WORK TASK:
Print every line of the data exactly as shown.

RECORDED DATA:
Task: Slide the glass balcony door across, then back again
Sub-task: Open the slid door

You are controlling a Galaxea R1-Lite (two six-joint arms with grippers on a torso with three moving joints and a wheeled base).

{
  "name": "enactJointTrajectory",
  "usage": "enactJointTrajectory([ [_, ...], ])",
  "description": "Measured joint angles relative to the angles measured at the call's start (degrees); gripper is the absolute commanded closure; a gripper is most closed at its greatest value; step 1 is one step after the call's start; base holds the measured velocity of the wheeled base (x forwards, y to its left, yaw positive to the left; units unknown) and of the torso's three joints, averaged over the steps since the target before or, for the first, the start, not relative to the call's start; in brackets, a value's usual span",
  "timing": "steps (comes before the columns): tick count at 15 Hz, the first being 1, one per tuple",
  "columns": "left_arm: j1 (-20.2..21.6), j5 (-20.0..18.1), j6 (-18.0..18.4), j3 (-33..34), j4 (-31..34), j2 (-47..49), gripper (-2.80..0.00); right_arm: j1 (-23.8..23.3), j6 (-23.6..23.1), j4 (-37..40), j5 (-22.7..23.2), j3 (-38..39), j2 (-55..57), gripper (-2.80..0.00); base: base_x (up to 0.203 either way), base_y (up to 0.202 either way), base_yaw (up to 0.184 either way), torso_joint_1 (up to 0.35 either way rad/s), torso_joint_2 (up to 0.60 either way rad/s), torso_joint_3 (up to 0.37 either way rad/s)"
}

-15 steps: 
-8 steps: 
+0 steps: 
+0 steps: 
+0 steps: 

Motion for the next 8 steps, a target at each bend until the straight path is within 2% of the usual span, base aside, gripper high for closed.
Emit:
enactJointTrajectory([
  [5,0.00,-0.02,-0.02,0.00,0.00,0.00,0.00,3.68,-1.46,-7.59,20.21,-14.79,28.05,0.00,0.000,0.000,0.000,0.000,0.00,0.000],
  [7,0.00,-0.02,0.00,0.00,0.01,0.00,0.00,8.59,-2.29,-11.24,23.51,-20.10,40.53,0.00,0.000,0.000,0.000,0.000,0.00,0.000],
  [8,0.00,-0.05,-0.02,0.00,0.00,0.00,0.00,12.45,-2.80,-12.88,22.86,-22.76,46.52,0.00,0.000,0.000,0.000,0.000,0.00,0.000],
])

SOLUTION TO THE PROBLEM:
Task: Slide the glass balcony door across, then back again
Sub-task: Open the slid door

You are controlling a Galaxea R1-Lite (two six-joint arms with grippers on a torso with three moving joints and a wheeled base).

{
  "name": "enactJointTrajectory",
  "usage": "enactJointTrajectory([ [_, ...], ])",
  "description": "Measured joint angles relative to the angles measured at the call's start (degrees); gripper is the absolute commanded closure; a gripper is most closed at its greatest value; step 1 is one step after the call's start; base holds the measured velocity of the wheeled base (x forwards, y to its left, yaw positive to the left; units unknown) and of the torso's three joints, averaged over the steps since the target before or, for the first, the start, not relative to the call's start; in brackets, a value's usual span",
  "timing": "steps (comes before the columns): tick count at 15 Hz, the first being 1, one per tuple",
  "columns": "left_arm: j1 (-20.2..21.6), j5 (-20.0..18.1), j6 (-18.0..18.4), j3 (-33..34), j4 (-31..34), j2 (-47..49), gripper (-2.80..0.00); right_arm: j1 (-23.8..23.3), j6 (-23.6..23.1), j4 (-37..40), j5 (-22.7..23.2), j3 (-38..39), j2 (-55..57), gripper (-2.80..0.00); base: base_x (up to 0.203 either way), base_y (up to 0.202 either way), base_yaw (up to 0.184 either way), torso_joint_1 (up to 0.35 either way rad/s), torso_joint_2 (up to 0.60 either way rad/s), torso_joint_3 (up to 0.37 either way rad/s)"
}

-15 steps: 
-8 steps: 
+0 steps: 
+0 steps: 
+0 steps: 

Motion for the next 8 steps, a target at each bend until the straight path is within 2% of the usual span, base aside, gripper high for closed.
Emit:
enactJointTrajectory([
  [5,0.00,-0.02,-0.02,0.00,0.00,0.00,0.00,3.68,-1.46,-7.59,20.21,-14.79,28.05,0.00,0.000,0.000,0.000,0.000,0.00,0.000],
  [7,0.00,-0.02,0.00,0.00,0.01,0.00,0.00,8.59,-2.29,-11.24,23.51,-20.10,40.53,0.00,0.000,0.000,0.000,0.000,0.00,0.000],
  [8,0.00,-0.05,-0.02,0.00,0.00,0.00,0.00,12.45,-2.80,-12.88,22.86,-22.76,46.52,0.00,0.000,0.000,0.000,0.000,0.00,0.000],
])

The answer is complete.